Exercise directions: Nothing but the listing below, retyped exactly, should appear in the answer.

_ _ _ _ _

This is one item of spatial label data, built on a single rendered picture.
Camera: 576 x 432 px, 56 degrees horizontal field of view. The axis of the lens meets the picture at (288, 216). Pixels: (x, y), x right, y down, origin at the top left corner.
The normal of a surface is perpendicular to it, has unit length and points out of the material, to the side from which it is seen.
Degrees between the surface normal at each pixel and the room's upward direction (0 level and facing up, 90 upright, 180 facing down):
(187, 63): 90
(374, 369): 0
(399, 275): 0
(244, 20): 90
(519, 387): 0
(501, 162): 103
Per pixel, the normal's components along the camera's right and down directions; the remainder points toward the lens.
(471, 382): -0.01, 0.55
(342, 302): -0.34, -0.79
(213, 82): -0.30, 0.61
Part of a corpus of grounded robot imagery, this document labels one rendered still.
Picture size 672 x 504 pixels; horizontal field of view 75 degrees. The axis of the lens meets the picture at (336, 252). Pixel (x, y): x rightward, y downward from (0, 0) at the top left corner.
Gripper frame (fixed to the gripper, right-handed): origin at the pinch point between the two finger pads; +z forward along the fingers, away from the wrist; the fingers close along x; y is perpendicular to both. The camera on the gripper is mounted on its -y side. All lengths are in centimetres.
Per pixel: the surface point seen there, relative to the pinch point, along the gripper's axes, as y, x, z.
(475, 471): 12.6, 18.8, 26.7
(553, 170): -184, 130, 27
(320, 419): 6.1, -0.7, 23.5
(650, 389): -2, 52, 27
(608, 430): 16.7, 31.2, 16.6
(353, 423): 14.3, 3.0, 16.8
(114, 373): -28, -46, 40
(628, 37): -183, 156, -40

_ _ _ _ _

Written answer:
This is one item of spatial label data, built on a single rendered picture.
Camera: 576 x 432 px, 56 degrees horizontal field of view. The axis of the lens meets the picture at (288, 216). Pixels: (x, y), x right, y down, origin at the top left corner.
The normal of a surface is perpendicular to it, has unit length and points out of the material, to the side from which it is seen.
Degrees between the surface normal at each pixel and the room's upward direction (0 level and facing up, 90 upright, 180 facing down):
(187, 63): 90
(374, 369): 0
(399, 275): 0
(244, 20): 90
(519, 387): 0
(501, 162): 103
Per pixel, the normal's components along the camera's right and down directions; the remainder points toward the lens.
(471, 382): -0.01, 0.55
(342, 302): -0.34, -0.79
(213, 82): -0.30, 0.61
Part of a corpus of grounded robot imagery, this document labels one rendered still.
Picture size 672 x 504 pixels; horizontal field of view 75 degrees. The axis of the lens meets the picture at (336, 252). Pixel (x, y): x rightward, y downward from (0, 0) at the top left corner.
Gripper frame (fixed to the gripper, right-handed): origin at the pinch point between the two finger pads; +z forward along the fingers, away from the wrist; the fingers close along x; y is perpendicular to both. The camera on the gripper is mounted on its -y side. All lengths are in centimetres.
Per pixel: the surface point seen there, relative to the pinch point, along the gripper's axes, as y, x, z.
(475, 471): 12.6, 18.8, 26.7
(553, 170): -184, 130, 27
(320, 419): 6.1, -0.7, 23.5
(650, 389): -2, 52, 27
(608, 430): 16.7, 31.2, 16.6
(353, 423): 14.3, 3.0, 16.8
(114, 373): -28, -46, 40
(628, 37): -183, 156, -40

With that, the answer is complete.